W 3 kolejce PGNiG Superligi piłkarze ręczni Łomży Vive pokonali na wyjeździe Górnika Zabrze 30:21 (14:15).
Kielczanie przystąpili do tego pojedynku w niespełna 48 godzin po wyjazdowym starciu Ligi Mistrzów z Dynamem Bukareszt i długiej prawie całodziennej podróży.
– Najważniejsza jest wygrana i to, że dobrze walczyliśmy ocenił Talant Dujszebajew.
– Podobało mi się to, że przez 25 minut w drugiej połowie prezentowaliśmy bardzo dobrą grę w obronie i zdobyliśmy wiele bramek z kontrataków. Nie podobało mi się z kolei to, że w pierwszej partii było odwrotnie: nie walczyliśmy ani w obronie, ani w ofensywie i nie szło nam w ataku pozycyjnym. Nasza przewaga po przerwie wzięła się stąd, że chłopaki utrzymywali koncentrację. W czwartek rozegraliśmy bardzo ciężki mecz w Lidze Mistrzów, piątek spędziliśmy w podróży, a kolejne spotkanie graliśmy już 36 godzin później bez żadnego treningu. Oczywiście, że byłem zmartwiony, ale od 35. minuty meczu w Zabrzu graliśmy bardzo dobrze – podsumował szkoleniowiec kielczan.
– Drużyna z Zabrza od pierwszych minut postawiła nam bardzo ciężkie warunki skomentował – Szymon Sićko.
– Gospodarze grali dobrze i twardo w obronie, a przy tym skuteczny był ich bramkarz. W drugiej połowie nasza przewaga to efekt naszej dobrej defensywy oraz świetnej postawy Mateusza (Korneckiego) w bramce. Najważniejszą sprawą po meczu w Zabrzu jest to, że go wygraliśmy – dodał rozgrywający mistrzów Polski.
– Oceniając mecz z Górnikiem, bramkarze zaprezentowali się na duży plus powiedział Tomasz Błaszkieiwcz.

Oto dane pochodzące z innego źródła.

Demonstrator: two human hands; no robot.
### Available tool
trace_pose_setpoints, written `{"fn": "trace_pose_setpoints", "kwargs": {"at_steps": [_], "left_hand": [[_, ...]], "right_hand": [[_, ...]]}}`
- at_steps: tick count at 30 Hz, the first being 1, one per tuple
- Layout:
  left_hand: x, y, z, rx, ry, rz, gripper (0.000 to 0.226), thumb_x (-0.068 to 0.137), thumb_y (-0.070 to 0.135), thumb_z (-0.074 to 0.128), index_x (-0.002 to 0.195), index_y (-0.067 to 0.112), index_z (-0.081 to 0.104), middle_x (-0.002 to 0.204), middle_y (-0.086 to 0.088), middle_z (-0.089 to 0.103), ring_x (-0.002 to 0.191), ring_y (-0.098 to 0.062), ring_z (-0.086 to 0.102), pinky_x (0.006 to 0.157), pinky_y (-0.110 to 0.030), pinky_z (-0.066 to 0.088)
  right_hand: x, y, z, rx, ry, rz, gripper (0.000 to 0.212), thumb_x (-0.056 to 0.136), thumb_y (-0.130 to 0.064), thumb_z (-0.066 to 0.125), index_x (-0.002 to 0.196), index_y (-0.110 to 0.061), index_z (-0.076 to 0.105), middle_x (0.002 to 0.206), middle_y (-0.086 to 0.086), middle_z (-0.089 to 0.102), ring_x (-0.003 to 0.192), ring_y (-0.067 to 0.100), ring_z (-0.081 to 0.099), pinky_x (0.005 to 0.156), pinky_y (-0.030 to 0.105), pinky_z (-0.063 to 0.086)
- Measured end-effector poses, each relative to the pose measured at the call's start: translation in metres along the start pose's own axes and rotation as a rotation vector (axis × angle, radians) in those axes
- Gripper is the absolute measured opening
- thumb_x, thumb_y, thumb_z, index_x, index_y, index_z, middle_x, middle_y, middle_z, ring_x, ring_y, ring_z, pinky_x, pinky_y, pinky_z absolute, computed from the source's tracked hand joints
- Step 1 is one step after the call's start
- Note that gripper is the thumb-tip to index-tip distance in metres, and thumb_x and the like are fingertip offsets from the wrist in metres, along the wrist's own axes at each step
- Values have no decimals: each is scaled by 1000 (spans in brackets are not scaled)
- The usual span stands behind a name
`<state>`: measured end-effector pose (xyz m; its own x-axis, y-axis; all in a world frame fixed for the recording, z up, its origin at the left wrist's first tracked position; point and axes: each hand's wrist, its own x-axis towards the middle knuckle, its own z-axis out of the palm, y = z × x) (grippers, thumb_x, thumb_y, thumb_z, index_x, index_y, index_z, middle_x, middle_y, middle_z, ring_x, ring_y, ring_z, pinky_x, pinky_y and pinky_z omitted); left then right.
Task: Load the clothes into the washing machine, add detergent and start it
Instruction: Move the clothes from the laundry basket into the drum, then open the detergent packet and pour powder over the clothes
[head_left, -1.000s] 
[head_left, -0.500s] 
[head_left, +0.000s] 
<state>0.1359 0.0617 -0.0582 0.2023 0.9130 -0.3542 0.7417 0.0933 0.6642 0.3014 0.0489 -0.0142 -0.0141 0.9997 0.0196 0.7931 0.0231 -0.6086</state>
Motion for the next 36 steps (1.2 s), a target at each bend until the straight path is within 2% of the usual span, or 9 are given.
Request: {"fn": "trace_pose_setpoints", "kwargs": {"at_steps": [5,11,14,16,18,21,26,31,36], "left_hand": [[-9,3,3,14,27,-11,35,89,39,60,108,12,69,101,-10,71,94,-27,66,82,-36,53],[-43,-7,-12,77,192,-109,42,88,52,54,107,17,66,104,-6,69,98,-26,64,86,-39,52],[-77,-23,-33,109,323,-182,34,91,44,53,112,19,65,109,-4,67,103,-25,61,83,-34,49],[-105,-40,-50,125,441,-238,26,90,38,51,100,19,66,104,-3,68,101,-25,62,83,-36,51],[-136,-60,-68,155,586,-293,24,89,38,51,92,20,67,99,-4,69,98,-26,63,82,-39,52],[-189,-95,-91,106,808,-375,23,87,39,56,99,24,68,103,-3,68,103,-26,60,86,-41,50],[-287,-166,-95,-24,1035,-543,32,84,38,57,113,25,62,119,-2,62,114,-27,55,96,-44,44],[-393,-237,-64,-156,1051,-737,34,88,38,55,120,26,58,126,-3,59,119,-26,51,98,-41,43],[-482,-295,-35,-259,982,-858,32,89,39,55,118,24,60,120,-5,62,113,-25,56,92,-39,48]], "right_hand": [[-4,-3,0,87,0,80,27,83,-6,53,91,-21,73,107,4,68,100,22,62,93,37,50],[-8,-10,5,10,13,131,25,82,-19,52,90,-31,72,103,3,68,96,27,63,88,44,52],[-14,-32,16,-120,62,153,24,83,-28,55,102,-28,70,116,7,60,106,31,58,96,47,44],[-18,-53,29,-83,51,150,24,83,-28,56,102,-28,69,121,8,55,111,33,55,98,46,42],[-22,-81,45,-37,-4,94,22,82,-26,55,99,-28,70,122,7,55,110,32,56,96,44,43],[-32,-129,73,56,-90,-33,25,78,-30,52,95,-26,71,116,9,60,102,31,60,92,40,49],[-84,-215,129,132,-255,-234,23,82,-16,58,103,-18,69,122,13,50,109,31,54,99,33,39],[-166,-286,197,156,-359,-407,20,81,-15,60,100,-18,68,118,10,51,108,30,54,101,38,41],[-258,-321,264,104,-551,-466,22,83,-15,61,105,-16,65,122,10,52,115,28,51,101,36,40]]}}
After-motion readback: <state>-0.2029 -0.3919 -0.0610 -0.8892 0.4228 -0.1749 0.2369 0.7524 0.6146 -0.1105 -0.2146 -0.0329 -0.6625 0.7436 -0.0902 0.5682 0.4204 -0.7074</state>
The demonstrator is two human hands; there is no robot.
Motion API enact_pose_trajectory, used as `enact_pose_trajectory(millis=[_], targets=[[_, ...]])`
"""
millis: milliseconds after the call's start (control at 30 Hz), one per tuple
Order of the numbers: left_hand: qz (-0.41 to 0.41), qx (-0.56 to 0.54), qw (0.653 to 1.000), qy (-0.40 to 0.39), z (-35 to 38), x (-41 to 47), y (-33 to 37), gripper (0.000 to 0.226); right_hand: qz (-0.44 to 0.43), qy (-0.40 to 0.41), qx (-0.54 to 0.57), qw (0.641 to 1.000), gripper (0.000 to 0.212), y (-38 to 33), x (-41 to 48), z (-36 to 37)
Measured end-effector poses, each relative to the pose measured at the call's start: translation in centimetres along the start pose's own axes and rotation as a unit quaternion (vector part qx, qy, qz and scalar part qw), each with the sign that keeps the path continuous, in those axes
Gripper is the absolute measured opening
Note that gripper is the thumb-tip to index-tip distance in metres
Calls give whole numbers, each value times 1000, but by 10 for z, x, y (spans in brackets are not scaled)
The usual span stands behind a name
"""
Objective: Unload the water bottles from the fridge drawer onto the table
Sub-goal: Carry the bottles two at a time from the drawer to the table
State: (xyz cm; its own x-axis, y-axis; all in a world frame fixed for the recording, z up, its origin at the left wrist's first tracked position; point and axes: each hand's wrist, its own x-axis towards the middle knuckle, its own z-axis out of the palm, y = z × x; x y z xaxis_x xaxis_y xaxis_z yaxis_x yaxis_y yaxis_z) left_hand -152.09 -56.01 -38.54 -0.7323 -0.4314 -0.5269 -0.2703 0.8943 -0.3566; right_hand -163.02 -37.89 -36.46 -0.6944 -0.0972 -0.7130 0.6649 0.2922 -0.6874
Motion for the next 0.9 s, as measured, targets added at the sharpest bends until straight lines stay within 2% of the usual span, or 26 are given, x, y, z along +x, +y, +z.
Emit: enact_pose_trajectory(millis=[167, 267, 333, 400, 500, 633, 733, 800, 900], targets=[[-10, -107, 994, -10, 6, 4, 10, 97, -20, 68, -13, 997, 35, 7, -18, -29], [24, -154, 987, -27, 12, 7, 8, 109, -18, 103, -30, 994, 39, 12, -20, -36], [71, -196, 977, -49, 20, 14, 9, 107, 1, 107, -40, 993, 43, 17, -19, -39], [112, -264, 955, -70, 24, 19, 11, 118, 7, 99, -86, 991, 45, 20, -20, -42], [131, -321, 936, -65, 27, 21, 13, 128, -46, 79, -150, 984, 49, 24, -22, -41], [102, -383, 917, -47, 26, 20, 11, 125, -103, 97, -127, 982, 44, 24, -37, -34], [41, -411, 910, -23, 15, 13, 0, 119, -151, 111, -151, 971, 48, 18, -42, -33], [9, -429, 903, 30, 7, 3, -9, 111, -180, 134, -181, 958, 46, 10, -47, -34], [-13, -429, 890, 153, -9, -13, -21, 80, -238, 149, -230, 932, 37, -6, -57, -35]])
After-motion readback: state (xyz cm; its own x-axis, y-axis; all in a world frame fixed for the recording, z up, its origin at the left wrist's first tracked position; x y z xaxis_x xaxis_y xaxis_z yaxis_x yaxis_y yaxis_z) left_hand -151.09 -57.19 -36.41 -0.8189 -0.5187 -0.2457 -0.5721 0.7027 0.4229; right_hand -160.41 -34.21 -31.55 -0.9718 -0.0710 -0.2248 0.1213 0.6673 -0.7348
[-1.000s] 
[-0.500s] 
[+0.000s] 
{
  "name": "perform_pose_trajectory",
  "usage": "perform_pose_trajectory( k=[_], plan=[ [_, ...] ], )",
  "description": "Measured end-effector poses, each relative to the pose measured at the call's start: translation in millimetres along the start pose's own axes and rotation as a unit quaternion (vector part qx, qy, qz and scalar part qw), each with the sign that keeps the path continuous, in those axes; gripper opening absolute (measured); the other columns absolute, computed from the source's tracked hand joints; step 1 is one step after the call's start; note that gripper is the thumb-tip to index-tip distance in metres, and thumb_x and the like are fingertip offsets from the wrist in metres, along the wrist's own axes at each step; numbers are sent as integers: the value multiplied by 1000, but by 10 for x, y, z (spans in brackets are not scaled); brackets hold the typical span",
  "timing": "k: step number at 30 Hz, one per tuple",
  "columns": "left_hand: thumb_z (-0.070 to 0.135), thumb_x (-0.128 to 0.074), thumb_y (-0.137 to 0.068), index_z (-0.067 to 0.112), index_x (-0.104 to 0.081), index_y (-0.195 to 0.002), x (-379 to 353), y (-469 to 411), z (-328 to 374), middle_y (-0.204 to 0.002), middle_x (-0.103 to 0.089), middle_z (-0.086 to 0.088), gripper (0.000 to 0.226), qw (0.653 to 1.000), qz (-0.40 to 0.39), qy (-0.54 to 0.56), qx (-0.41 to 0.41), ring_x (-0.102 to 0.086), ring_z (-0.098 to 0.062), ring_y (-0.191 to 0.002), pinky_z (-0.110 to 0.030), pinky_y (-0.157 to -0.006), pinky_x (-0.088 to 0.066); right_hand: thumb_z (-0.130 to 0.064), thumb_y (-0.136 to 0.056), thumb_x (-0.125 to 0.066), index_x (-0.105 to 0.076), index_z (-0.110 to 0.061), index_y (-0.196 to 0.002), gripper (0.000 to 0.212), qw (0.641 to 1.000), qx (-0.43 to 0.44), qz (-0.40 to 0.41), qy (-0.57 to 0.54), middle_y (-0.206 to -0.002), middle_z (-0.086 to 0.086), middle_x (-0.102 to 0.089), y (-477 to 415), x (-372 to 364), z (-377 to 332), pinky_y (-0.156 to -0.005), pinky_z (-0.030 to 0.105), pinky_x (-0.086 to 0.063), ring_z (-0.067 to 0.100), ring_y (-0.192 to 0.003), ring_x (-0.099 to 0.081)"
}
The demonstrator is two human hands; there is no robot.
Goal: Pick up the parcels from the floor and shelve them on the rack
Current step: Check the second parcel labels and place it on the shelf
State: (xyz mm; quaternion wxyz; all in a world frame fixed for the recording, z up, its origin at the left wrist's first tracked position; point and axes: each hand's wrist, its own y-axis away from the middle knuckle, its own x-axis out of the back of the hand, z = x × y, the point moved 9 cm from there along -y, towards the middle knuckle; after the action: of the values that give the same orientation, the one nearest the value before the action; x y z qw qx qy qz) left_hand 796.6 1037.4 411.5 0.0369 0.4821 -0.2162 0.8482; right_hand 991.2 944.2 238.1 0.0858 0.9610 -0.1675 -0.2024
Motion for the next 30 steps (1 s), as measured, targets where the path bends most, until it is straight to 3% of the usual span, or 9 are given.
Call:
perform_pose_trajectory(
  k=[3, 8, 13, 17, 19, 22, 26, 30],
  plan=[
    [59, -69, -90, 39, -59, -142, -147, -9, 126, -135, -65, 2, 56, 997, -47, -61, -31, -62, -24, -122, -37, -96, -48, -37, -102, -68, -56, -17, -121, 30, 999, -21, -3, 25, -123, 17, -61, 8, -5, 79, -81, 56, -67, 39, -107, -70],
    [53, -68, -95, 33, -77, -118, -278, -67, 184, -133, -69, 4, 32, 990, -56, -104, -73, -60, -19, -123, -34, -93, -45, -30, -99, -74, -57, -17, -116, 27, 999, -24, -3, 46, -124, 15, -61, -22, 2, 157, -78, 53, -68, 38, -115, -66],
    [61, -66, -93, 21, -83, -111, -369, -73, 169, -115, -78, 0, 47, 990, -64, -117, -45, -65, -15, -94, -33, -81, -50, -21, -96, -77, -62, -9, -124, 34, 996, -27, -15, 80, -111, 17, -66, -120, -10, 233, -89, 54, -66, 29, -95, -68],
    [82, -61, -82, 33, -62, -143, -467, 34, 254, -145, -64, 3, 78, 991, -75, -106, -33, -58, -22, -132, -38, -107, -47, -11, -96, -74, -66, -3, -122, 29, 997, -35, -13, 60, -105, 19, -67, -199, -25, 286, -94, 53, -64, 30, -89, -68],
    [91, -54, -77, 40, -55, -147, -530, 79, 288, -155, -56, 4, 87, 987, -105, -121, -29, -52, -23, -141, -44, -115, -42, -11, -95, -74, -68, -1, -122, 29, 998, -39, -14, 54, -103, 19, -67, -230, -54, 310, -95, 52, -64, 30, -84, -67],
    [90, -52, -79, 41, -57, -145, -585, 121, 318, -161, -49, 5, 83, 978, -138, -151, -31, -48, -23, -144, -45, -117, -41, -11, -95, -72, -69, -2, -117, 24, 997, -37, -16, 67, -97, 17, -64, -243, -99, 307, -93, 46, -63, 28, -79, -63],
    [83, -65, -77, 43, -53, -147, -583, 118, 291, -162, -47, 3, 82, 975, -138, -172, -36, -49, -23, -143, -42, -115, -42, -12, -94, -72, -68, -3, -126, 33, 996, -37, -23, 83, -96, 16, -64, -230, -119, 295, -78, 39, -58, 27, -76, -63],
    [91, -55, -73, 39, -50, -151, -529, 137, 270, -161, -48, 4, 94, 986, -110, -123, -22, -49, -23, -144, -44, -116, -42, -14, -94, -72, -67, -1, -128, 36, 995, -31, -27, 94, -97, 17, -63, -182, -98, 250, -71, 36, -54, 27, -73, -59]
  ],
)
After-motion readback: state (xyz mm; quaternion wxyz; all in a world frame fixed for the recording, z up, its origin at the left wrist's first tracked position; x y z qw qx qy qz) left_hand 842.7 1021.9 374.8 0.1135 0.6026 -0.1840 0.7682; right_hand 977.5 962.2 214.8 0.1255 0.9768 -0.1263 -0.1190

– Cieszy dobra postawa Andreasa (Wolffa), który w pierwszej połowie zanotował siedem udanych interwencji, co pozwala na optymistyczne podejście przed meczem z Veszprem. Od początku sezonu w dobrej dyspozycji jest Mateusz (Kornecki), który w Zabrzu także zagrał na bardzo wysokiej skuteczności, około 60 procent, i mam nadzieję, że przełoży się to również na Ligę Mistrzów, w której bramkarze będą dużym wsparciem dla reszty zespołu i będą dodawali mocy kolegom – podsumował ich trener.
Górnik Zabrze – Łomża Vive Kielce 21:30 (15:14)
Górnik: Skrzyniarz, Kazimier – Kondratiuk 2, Bis 4, Przytuła 2, Molski 6 (2), Bykowski, Łyżwa 1, Ivanytsia 1, Adamuszek, Krawczyk, Rutkowski 2, Kaczor 1, Mucha, Gogola 2. Kary: 10 minut.
Łomża Vive: Wolff, Kornecki – Moryto 8 (2), Karalek 3, Wujowić 3, Surgiel, Domagała, Nahi 4, Karaczić, Sanchez, Tournat 2, Gudjonsson 2, Sićko 4, Kulesz 4, Faruk. Kary: 12 minut.